You will design and execute a machine learning project. There are a few constraints on the nature of the allowed project. 
- The problem addressed will not be a "toy problem" or "common training students problem" like 8-Queens or a small Traveling Salesman Problem or similar
- If its the kind of problem (e.g., RL) that interacts with a simulator or live task, then the problem will have a reasonably complex action space. For instance, a wupus world kind of thing with a 9x9 grid is definitely too small.  A simulated mountain car with a less complex 2-d road and simplified dynamics seems like a fairly low achievement level.  A more complex 3-d mountain car simulation with large extent and realistic dynamics, sure sounds great!
- If its the kind of problem that uses a dataset, then the dataset will have >1k observations and >5 variables. I'd prefer more like >10k observations and >10 variables. A general rule is that if you have >100x more observations than variables, your solution will likely generalize a lot better. The goal of training an unsupervised machine learning model is to learn the underlying pattern in a dataset in order to generalize well to unseen data, so choosing a large dataset is very important.
- The project must include some elements we talked about in the course
- The project will include a model selection and/or feature selection component where you will be looking for the best setup to maximize the performance of your AI system. Generally RL tasks may require a huge amount of training, so extensive grid search is unlikely to be possible. However expoloring a few reasonable hyper-parameters may still be possible. 
- You will evaluate the performance of your AI system using more than one appropriate metric
- You will be writing a report describing and discussing these accomplishments


Feel free to delete this description section when you hand in your proposal.

# Names

Hopefully your team is at least this good. Obviously you should replace these with your names.

- Katy Stadler
- Elvin Li
- Jiasheng Zhou
- Harry Wang

# Abstract 
This section should be short and clearly stated. It should be a single paragraph <200 words.  It should summarize: 
- what your goal/problem is
- what the data used represents and how they are measured
- what you will be doing with the data
- how performance/success will be measured

Our goal is to create a sketch-to-image tool that takes in a user-inputted sketch and outputs an image based on the sketch in a \<certain style\>. We will use a variety of datasets to test our model's capability. One of our datasets will be a large dataset (13.9K observations) of stills taken from Avatar the Last Airbender, an animated show with a recognizable style. Another is SketchyDatabase, a dataset containing sketch-and-realistic-image pairs. The data will need to be translated into numpy arrays for easier manipulation, have normalized RGB values in the range of [0,1], and will be standardized into a fixed dimension. The data will also be partitioned into training, validating, and testing sets for experimental purposes. We will be using edge detection to create "sketch" versions of the data for the Avatar dataset, whilst SketchyDatabase already has the sketch and image pairs. We will experiment with a variety of deep learning and diffusion models in attempt to reconstruct the image style from the sketches, and use standard computer vision metrics such as Structural Similarity Index (SSIM) or Fréchet Inception Distance (FID) to evaluate how well our model's reconstructed image compares to the ground-truth.

# Background

<!--
Fill in the background and discuss the kind of prior work that has gone on in this research area here. **Use inline citation** to specify which references support which statements.  You can do that through HTML footnotes (demonstrated here). I used to reccommend Markdown footnotes (google is your friend) because they are simpler but recently I have had some problems with them working for me whereas HTML ones always work so far. So use the method that works for you, but do use inline citations.

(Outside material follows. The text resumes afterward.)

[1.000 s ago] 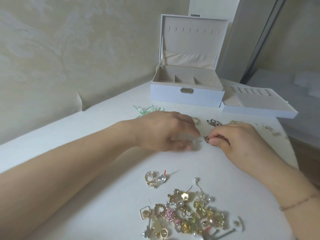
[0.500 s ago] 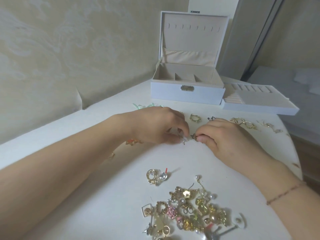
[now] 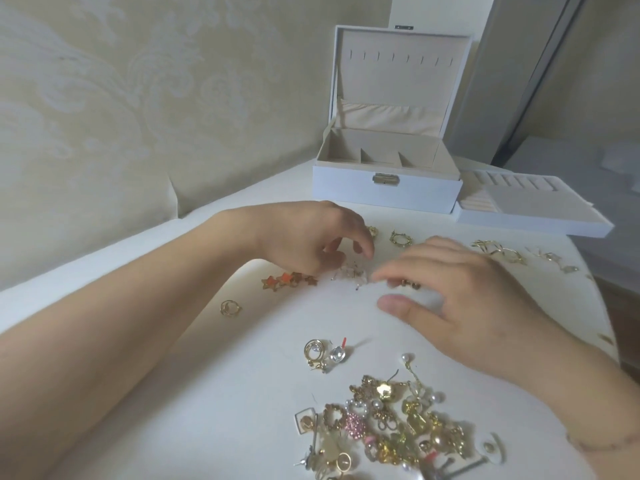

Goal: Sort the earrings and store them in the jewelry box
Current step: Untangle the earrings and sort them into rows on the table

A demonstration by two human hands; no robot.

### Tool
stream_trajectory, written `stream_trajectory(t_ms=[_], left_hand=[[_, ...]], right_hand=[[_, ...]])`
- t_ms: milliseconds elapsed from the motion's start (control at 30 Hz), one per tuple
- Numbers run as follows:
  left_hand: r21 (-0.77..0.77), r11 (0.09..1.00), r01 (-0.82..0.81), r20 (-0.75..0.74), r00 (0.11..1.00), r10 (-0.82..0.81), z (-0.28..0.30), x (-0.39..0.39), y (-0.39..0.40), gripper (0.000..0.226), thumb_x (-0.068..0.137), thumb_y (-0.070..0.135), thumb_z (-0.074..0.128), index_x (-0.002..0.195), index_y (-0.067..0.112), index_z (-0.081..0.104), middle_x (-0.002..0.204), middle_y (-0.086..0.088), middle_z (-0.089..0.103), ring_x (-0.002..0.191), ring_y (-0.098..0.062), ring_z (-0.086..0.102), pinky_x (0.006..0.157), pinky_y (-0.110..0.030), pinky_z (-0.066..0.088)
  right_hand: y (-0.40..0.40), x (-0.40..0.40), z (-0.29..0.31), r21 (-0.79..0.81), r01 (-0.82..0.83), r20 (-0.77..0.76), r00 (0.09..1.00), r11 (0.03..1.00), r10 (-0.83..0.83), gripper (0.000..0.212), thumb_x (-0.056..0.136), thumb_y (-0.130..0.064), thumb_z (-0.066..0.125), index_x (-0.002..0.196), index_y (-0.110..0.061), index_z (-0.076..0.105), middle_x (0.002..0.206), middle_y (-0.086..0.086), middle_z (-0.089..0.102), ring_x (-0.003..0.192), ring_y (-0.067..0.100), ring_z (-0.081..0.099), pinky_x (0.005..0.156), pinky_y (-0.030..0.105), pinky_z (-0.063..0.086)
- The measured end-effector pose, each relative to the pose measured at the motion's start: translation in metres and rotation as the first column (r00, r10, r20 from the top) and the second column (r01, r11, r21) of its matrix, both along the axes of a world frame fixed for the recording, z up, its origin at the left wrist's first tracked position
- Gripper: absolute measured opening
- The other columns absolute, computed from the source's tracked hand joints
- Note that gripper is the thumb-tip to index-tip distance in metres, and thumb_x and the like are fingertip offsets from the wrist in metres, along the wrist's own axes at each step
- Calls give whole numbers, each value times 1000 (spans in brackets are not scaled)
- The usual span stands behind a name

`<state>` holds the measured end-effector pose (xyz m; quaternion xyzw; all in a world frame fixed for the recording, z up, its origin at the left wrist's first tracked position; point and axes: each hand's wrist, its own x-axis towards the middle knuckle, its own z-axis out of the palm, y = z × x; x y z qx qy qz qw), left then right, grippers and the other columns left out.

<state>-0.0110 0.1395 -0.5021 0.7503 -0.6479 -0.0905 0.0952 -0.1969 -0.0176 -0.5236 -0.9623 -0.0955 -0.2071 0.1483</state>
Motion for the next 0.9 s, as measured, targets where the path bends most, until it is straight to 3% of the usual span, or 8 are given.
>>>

Here is an example of inline citation. After government genocide in the 20th century, real birds were replaced with surveillance drones designed to look just like birds<a name="lorenz"></a>[<sup>[1]</sup>](#lorenznote). Use a minimum of 3 to 5 citations, but we prefer more <a name="admonish"></a>[<sup>[2]</sup>](#admonishnote). You need enough citations to fully explain and back up important facts. 

Remeber you are trying to explain why someone would want to answer your question or why your hypothesis is in the form that you've stated. 
-->

In order to process images to train complicated generative models that we see today, images need to have features extracted. One way to do this is with edge detection, which is used to identify the boundaries of objects within images <a name="edgedetectnote"></a>[<sup>[1]</sup>](#edgedetectnote). The Sobel Operator uses two 3x3 convolution kernels to calculate the gradient in vertical and horizontal directions, finding the direction of the largest increase from light to dark and the rate of change in that direction <a name="isotropicnote"></a>[<sup>[2]</sup>](#isotropicnote). Later on came the Canny edge detector, which builds on the Sobel Operator and is a "simple approximimate implementation in which edges are marked at maxima in gradient magnitude of a Gaussian-smoothed image" <a name="cannynote"></a>[<sup>[3]</sup>](#cannynote). Previous work like this will help us with feature detection and also help us create our dataset with sketch-image pairs.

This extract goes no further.